Designing Facilities to Limit Forklift Accidents
The Occupational Safety and Health Administration (OSHA) estimates that there are 34,900 serious injuries, including 85 fatal accidents per year in the United States involving forklifts. It is estimated that 11% of all forklifts will be involved in some type of accident each year. The manufacturing industry is the industry that is most affected by forklift accidents, representing 42.5% of fatal accidents.
Drivers of Forklift Accidents
Many work-related factors can cause accidents with forklift trucks, such as lack of training, poor maintenance, blocked vision, improper backing, speed, poorly stacked loads, improper communication or workplace design. In assembly factories, poor workplace design is one of the main factors for forklift accidents.
Design and Layout Considerations
Creating designated walkways to separate pedestrians and forklifts is a must in the industry but poor workplace design also includes narrow, crowded and cluttered aisles, working in the general area of forklift operations and mainly forklift traffic in work areas.
Traffic in work areas occurs when forklifts are used to handle and transport input, work in progress or output to work cells.
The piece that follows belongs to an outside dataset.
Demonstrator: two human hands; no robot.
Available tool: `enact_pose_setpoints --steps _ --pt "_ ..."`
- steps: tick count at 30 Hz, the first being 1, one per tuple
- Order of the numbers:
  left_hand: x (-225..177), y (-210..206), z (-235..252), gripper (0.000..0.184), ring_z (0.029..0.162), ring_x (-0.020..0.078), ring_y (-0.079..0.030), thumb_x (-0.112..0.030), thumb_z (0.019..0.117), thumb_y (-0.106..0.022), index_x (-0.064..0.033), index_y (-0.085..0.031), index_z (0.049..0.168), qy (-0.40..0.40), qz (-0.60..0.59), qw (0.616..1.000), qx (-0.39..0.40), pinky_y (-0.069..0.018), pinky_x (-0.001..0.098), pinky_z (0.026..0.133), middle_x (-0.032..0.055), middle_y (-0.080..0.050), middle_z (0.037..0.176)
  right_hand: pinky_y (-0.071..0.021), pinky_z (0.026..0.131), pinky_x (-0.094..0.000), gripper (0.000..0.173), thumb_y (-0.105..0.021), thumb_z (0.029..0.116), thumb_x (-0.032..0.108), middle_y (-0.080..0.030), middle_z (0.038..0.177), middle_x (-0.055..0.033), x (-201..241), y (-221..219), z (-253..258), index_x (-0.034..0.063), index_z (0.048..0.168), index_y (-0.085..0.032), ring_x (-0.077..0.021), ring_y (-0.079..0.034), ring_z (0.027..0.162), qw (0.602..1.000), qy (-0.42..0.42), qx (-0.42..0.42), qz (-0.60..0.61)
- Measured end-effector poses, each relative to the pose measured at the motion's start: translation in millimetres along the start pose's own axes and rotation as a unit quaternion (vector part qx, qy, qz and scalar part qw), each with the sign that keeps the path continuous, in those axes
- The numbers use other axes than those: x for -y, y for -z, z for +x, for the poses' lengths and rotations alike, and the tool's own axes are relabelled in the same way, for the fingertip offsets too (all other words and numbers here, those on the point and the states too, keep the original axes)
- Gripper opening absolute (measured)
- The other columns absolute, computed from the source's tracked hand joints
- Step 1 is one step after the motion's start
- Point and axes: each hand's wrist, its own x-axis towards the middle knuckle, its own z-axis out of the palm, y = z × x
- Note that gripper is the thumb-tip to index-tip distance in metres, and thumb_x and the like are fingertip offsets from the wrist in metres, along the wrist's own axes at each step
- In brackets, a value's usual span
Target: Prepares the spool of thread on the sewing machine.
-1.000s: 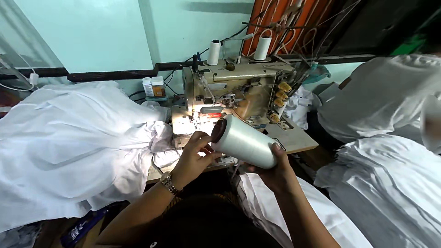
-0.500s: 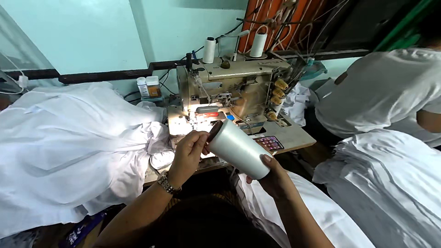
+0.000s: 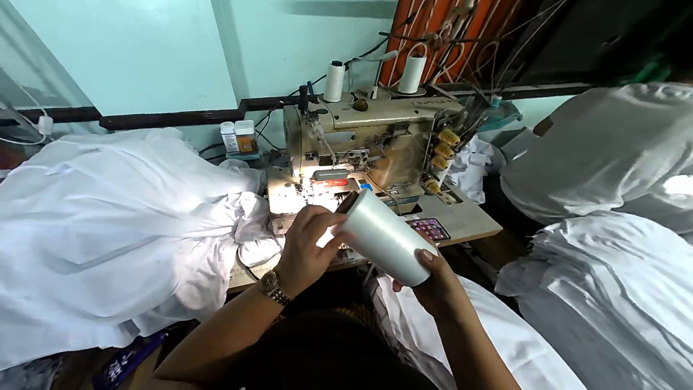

Most companies have limited work space increasing the risk of accidents. To reduce the risk of accidents, process engineers need to consider handling the material differently. Light materials (less than 2000lbs) can be handled by using jiggers, conveyors, push carts, tugger carts or by redesigning the floor layout and redefining processes. The spaghetti diagram below is a good tool to review forklift congestion.
In addition to just optimizing layouts, reducing forklift use can be part of the solution. Besides improving safety, lower forklift can potentially benefit maintenance, congestion, flexibility and productivity. For example, instead of carrying 1 load of finished products at a time from a work area to storage area with a forklift, tugger carts can be used to carry multiple loads of finished products including empty carts that can be left in work areas afterwards. Furthermore, tugger operators always have a clear view because the loading is done in the back.
Overall forklifts should be restricted to their designated work areas, where vertical storage is needed or for shipping purposes. This should contribute in the reduction of accidents involving forklifts.